The CARM program was initiated in the Office of Cosmetics and Colors, CFSAN, in 1993. This passive program collects consumer adverse reaction reports received by FDA Headquarters, FDA District or Field Offices, and the MEDWATCH program. CARM program information is monitored as it is received for serious adverse reactions that may require immediate follow-up. The CARM computer database is updated quarterly to add reports received by FDA field offices to those received at the Office of Cosmetics and Colors. Typically, FDA headquarters will receive about 125-150 consumer complaints into a computer database to facilitate review and evaluation. A CARM review committee periodically meets and evaluates adverse reaction summary reports for evaluation and possible follow-up actions. The committee includes compliance staff, a toxicologist, a cosmetic chemist, and program management staff. CARM program follow up action may include requesting field support through inspections, sample collections and consumer interviews. Annual CARM summary reports are available for public release and are provided to the cosmetic industry.


Postmarketing surveillance for veterinary products is handled by the Adverse Drug Events (ADE) database, a system independent of other FDA spontaneous reporting systems. The ADE database receives 4,000 to 5,000 reports per year. The bulk of the reports are from manufacturers. All reports are entered in the ADE database. Medical staff track adverse events, with particular attention to reported adverse reactions that are not in product labeling. Medical staff will then often meet with manufacturers to discuss label changes based on new adverse reactions or product defects. Label changes are suggested if needed.
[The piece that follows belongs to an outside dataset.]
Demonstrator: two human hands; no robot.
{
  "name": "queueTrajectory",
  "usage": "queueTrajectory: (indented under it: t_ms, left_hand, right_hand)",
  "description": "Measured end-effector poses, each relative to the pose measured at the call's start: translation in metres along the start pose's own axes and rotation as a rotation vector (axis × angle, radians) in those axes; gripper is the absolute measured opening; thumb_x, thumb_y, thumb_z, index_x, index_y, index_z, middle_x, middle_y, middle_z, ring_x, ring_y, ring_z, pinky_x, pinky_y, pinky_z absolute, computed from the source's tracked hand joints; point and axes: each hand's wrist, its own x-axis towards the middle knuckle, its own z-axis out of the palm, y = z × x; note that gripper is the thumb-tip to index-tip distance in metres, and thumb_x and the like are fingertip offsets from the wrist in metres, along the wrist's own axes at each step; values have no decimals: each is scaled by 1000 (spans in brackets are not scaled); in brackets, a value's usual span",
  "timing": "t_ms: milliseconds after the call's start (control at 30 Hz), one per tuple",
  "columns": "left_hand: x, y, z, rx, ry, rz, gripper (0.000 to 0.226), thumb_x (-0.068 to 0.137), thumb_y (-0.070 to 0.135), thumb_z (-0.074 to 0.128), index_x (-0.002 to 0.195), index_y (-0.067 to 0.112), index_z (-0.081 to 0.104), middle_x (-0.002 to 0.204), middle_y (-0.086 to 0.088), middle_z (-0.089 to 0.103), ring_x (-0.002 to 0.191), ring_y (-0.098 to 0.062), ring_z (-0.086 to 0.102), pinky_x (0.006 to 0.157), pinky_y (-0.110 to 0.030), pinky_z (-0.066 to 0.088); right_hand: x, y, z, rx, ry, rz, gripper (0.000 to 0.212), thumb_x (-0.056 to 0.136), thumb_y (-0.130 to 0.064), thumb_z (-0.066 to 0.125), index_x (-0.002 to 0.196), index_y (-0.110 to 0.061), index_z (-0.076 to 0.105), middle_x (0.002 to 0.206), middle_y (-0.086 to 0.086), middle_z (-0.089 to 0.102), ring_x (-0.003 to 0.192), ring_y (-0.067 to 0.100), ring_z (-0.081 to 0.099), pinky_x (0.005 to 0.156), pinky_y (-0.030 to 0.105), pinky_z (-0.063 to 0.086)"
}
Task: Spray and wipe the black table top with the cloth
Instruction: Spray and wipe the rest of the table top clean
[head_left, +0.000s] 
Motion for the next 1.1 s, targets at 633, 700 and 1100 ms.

Adverse Reaction Monitoring System

The ARMS system was originally established in 1985 to collect and evaluate potential adverse effects to food and color additives, such as aspartame, monosodium glutamate (MSG), and sulfites. Its use was later expanded to cover other specific food products. ARMS is a form of passive surveillance that is designed as a sentinel system to identify specific areas for focused clinical investigations that can evaluate associations between food and color additives and adverse events. The reports, which tend to be acute in nature and related to food allergies/intolerance, or microbiological infections, are classified by severity of the reaction and by the frequency and consistency of the association with ingestion of the product of interest.